I'll start from the top. I go to university in another state. So im not at home much. Thank goodness. My mom said I needed to go for anger management therapy. I noticed that I have a very short fuse when Im at home. This wasn't always the case. I guess when i try to reason why things are this way, the best answer i come up with is uncertainty. Im acting this way because im tired of the uncertainty.

My mom was a teacher before she tried her hand at business. Its always been just me and my mom. My father married another woman that forces me to call her mother. Pisses me off actually. However, my mothers side of the family is pretty much all women. We have a sort of open door policy. Anyone can just rock up to anyones house and just hang out. I guess this is made easier because no one is married. Life is really tough when you're a single black mother. So i guess i sympathise to an extent.

I just recently became an atheist and my mom is heavily indoctrinated. But im no fool. She's only in it because of the prosperity gospel. She buys into the whole god can transform your life with mega riches if you pay your tithe and offering diligently. She can't see that its bullshit. She can't see that the pastors are predators and crooks. So in the car I mentioned that she should slow down because the road is wet. I mentioned an accident that my cousins and i were in a while ago. We were late for church and there was some light rain. The driver lost control of the vehicle and we nearly went over to the other side of the highway where the oncoming cars were. That would've been certain death since the oncoming cars wouldn't have seen us until they passed the slight bend. So i told my mom that i don't want a repeat of that time. Then i stated, "Imagine, we would've died for nothing because god doesn't exist.". Then hell broke loose. She started shouting at me and making personal attacks to my character. Obviously I got pissed off but I didn't lash back. She kept accusing me of having not asked enough of gods help. Now im the first person in my family to go to university. So this little fact gets twisted and used against me in the most cunning of ways. She said because I think i have so much knowledge, i went to god with expected responses from him. This is why i never heard his responses or anything. This is why i had to repeat a year at college.

I repeated simply because i was an inefficient reader. I had poor eye placement which caused an incredible "mental fatigue" when i read a few pages. Reading just 8 pages of text was like reading 48 pages for me. I've since corrected this issue. I have no problem reading now. That shit would cause me to fall behind and walk into a test/exam 2 maybe 3 chapters behind. This is all behind me. What i get from my mom is, "Jesus never said you had a reading problem. Why are you confessing negative things in your life? By saying god doesn't exist you are aligning yourself with Satan! You are believing Satan and not god by claiming reading issues.". Shit is always the same with her. I didn't surrender enough to the king of kings. I must now go back and repent.
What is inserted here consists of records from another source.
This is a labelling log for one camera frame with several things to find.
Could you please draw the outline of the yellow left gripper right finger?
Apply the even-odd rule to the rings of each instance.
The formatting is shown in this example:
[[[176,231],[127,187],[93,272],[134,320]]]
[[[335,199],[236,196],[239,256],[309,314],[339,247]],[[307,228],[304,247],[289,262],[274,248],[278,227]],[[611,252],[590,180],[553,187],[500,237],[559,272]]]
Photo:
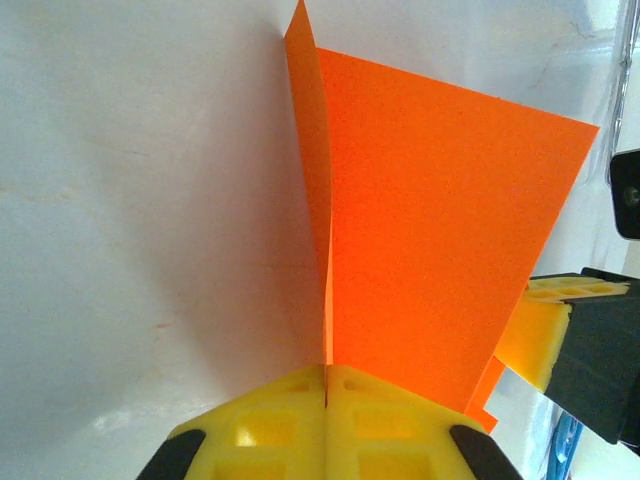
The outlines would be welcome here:
[[[327,479],[519,479],[474,419],[348,366],[327,368]]]

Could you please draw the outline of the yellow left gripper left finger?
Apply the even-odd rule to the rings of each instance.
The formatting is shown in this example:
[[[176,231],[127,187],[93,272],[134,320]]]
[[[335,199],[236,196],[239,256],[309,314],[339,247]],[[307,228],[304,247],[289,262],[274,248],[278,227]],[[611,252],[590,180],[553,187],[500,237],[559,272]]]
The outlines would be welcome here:
[[[325,369],[306,367],[175,427],[140,479],[323,479]]]

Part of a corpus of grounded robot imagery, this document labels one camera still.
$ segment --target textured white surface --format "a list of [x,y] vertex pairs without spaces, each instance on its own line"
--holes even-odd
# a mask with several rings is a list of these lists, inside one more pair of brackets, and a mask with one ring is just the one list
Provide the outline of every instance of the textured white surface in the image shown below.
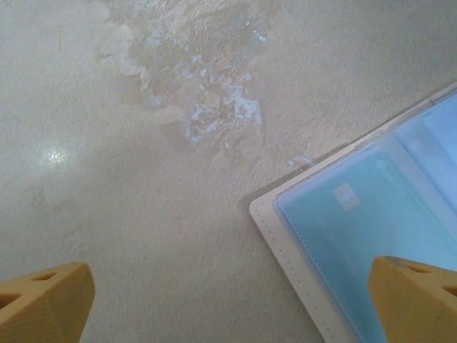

I've noticed that there is a subtle disdain for knowledge. Im degree is heavily business related. So i like to offer suggestions to how things can be done better. I also ask why they don't read books written by successful business people to learn how to succeed. All i get is, "People fail even with their MBAs and all those text books they read. To succeed in business you only need god.". This may be true about learned people failing. However, its the therefore im not going to bother attitude that i hate.

My mom pays my school fees. So her success is my success. Her losses are also mine. So i tend to try help out and question why some decisions were taken. Im trying to instill a critical thinking approach to business. Sometimes I just get told to pipe down until i get my degree and then they'll listen. The people in my family do very little thinking. They are very good at doing things though. I have one cousin for example who isn't very academic. But he knows how to find work. He's had many jobs but they all are low pay jobs.
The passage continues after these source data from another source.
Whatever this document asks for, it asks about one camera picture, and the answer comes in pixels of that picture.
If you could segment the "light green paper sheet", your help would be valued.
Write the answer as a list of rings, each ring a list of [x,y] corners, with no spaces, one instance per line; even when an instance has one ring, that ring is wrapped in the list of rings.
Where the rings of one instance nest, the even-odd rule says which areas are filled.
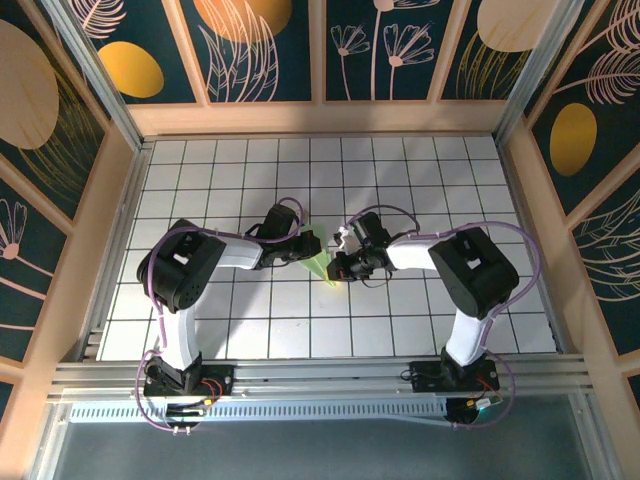
[[[315,256],[301,260],[300,264],[309,270],[317,279],[327,283],[331,287],[336,286],[336,282],[330,280],[327,274],[327,267],[331,262],[331,254],[328,247],[328,235],[326,229],[320,224],[305,225],[300,233],[312,232],[320,240],[321,250]]]

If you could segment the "wide aluminium frame rail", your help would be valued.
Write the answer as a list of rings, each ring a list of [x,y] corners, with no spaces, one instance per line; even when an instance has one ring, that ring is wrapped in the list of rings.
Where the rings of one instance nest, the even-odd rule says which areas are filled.
[[[478,393],[503,397],[591,394],[593,382],[582,356],[515,354],[486,358],[496,364],[500,389]],[[409,363],[436,357],[372,357],[343,359],[221,360],[204,365],[232,365],[234,384],[227,400],[341,400],[411,398],[406,378]],[[425,393],[462,397],[471,393]]]

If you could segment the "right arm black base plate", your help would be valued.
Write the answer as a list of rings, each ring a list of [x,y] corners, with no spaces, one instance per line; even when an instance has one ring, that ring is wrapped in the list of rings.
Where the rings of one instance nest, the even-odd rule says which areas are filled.
[[[406,378],[414,393],[473,393],[500,389],[496,364],[481,358],[466,367],[453,361],[414,361]]]

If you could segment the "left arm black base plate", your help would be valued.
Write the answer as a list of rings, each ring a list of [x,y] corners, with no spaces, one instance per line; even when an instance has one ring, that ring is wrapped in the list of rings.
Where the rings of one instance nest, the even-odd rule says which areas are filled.
[[[186,370],[176,370],[163,362],[150,362],[144,368],[146,397],[229,396],[234,384],[232,365],[197,363]]]

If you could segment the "aluminium side rail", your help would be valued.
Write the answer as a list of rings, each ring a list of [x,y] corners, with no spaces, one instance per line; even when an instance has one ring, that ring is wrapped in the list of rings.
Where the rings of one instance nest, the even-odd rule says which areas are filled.
[[[135,208],[138,205],[153,148],[153,142],[144,142],[132,158],[79,339],[74,345],[73,351],[68,354],[68,358],[71,360],[83,362],[87,358],[92,360],[97,355],[97,348],[100,345],[103,326],[108,320],[121,262],[134,222]]]
[[[555,342],[562,353],[574,353],[576,347],[564,315],[561,287],[562,247],[566,229],[561,219],[558,199],[553,192],[546,168],[530,139],[515,138],[496,142],[514,196],[518,218],[532,234],[540,252],[541,296]]]

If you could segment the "aluminium corner post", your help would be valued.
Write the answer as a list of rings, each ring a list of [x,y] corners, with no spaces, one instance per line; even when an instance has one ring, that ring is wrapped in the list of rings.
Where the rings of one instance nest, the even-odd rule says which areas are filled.
[[[63,40],[73,53],[95,89],[101,104],[109,113],[119,132],[135,153],[143,146],[143,139],[122,96],[117,91],[93,43],[82,29],[67,0],[41,0]]]
[[[504,150],[526,105],[561,50],[563,42],[582,11],[584,1],[558,0],[542,31],[538,44],[532,49],[532,53],[529,55],[506,101],[505,109],[492,132],[499,152]]]

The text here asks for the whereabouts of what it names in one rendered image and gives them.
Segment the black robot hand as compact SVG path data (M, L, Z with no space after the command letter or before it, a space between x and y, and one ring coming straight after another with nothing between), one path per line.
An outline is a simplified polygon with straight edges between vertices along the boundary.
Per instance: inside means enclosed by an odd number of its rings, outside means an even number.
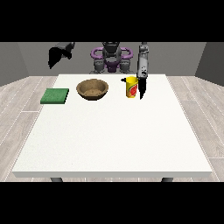
M72 54L69 51L58 47L52 47L49 50L48 55L49 55L48 66L50 69L52 69L54 65L57 64L63 56L65 56L69 60L72 58Z
M122 78L122 81L125 83L126 83L126 78ZM143 98L144 93L146 91L146 79L138 79L137 91L139 91L140 93L140 98Z

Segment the yellow cup with melon print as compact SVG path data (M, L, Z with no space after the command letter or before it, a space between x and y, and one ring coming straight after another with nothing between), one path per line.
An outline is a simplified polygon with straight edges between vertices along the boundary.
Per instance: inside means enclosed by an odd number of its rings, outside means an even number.
M138 78L129 76L126 78L126 96L128 98L135 98L137 94Z

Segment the green square pad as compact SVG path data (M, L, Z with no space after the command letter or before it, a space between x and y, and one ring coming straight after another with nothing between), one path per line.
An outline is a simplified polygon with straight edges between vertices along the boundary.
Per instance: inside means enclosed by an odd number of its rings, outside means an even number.
M48 88L41 100L41 104L64 104L69 93L68 88Z

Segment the brown wooden bowl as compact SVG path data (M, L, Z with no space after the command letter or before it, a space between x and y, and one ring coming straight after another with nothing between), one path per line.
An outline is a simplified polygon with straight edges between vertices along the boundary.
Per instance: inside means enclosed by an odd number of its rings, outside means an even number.
M76 90L78 94L88 101L100 100L109 90L109 85L104 80L90 79L80 82Z

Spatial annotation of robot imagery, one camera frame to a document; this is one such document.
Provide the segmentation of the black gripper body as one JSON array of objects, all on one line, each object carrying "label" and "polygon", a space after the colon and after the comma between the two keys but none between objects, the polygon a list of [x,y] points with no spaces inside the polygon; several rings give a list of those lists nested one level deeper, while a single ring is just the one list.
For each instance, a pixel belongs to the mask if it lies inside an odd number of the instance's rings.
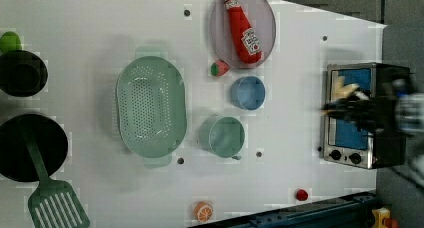
[{"label": "black gripper body", "polygon": [[354,124],[359,130],[381,133],[396,129],[394,106],[394,100],[383,97],[342,98],[326,103],[322,112],[330,118]]}]

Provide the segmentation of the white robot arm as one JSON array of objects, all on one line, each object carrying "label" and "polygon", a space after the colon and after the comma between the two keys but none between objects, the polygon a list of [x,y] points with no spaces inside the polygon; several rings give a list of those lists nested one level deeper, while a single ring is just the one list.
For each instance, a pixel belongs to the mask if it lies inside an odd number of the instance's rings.
[{"label": "white robot arm", "polygon": [[344,77],[335,85],[335,100],[325,103],[324,116],[353,124],[375,138],[394,130],[408,137],[423,132],[423,94],[413,91],[405,79],[383,85],[385,94],[372,97],[356,83],[343,85]]}]

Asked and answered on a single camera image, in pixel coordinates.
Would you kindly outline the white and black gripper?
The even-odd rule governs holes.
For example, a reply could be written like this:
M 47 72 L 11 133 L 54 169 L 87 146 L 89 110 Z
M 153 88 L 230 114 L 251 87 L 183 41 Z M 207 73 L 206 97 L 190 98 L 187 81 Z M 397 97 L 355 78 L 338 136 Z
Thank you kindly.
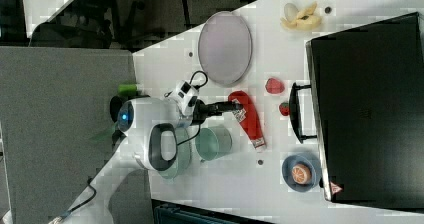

Man im fed up. I don't know what to do. I have no one to turn to. With all the stupidity going around im worried that things will fail and then we'll be poor. This will have obvious effects on my studies. I graduate at the end of this year but i want to do my honours the following year. I feel like im going to explode every time i hear something stupid. Sometimes I think to myself that it might just be easier if i got shot or just died somehow. No this isn't a red flag. Im not suicidal. I feel like im on a roller coaster ride and i've got my eyes closed because the ride is just too scary.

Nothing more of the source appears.